**INFORMATION SHOWN**
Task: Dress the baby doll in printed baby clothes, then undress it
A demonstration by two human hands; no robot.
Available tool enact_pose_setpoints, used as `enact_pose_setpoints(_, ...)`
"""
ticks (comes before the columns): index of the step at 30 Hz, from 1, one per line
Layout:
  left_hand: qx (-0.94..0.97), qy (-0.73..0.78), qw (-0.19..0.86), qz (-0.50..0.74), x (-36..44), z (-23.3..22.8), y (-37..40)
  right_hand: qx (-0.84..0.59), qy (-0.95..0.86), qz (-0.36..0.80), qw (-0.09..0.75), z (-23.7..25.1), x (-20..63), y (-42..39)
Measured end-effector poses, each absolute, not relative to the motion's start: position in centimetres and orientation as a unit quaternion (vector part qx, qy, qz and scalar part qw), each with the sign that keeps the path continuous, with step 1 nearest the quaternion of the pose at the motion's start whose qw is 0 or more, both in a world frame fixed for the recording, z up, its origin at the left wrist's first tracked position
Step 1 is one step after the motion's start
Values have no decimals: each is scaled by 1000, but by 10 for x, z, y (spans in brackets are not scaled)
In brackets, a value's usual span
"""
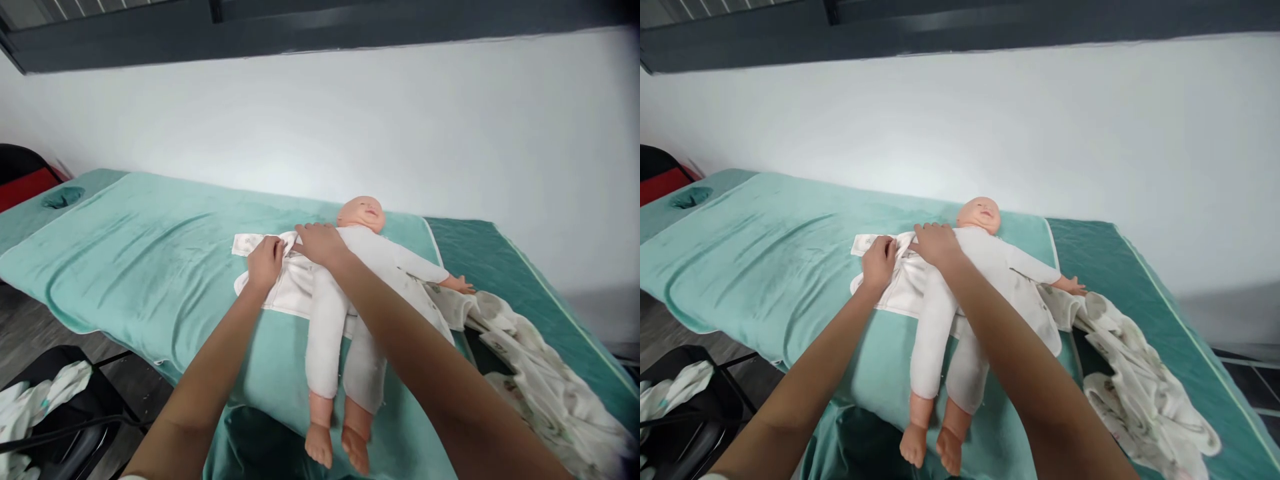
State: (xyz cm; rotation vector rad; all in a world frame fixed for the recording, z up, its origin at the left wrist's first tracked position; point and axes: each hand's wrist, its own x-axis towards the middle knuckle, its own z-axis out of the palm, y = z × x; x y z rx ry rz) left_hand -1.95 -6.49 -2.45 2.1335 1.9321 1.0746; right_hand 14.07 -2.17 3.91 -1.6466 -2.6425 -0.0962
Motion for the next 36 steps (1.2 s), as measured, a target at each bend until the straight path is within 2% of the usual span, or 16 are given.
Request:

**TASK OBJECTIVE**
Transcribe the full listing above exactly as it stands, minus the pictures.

**SOLUTION TO THIS PROBLEM**
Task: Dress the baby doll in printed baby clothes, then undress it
A demonstration by two human hands; no robot.
Available tool enact_pose_setpoints, used as `enact_pose_setpoints(_, ...)`
"""
ticks (comes before the columns): index of the step at 30 Hz, from 1, one per line
Layout:
  left_hand: qx (-0.94..0.97), qy (-0.73..0.78), qw (-0.19..0.86), qz (-0.50..0.74), x (-36..44), z (-23.3..22.8), y (-37..40)
  right_hand: qx (-0.84..0.59), qy (-0.95..0.86), qz (-0.36..0.80), qw (-0.09..0.75), z (-23.7..25.1), x (-20..63), y (-42..39)
Measured end-effector poses, each absolute, not relative to the motion's start: position in centimetres and orientation as a unit quaternion (vector part qx, qy, qz and scalar part qw), each with the sign that keeps the path continuous, with step 1 nearest the quaternion of the pose at the motion's start whose qw is 0 or more, both in a world frame fixed for the recording, z up, its origin at the left wrist's first tracked position
Step 1 is one step after the motion's start
Values have no decimals: each is scaled by 1000, but by 10 for x, z, y (spans in brackets are not scaled)
In brackets, a value's usual span
"""
State: (xyz cm; rotation vector rad; all in a world frame fixed for the recording, z up, its origin at the left wrist's first tracked position; point and axes: each hand's wrist, its own x-axis towards the middle knuckle, its own z-axis out of the palm, y = z × x; x y z rx ry rz) left_hand -1.95 -6.49 -2.45 2.1335 1.9321 1.0746; right_hand 14.07 -2.17 3.91 -1.6466 -2.6425 -0.0962
Motion for the next 36 steps (1.2 s), as measured, a target at each bend until the straight path is within 2% of the usual span, or 16 are given.
Request:

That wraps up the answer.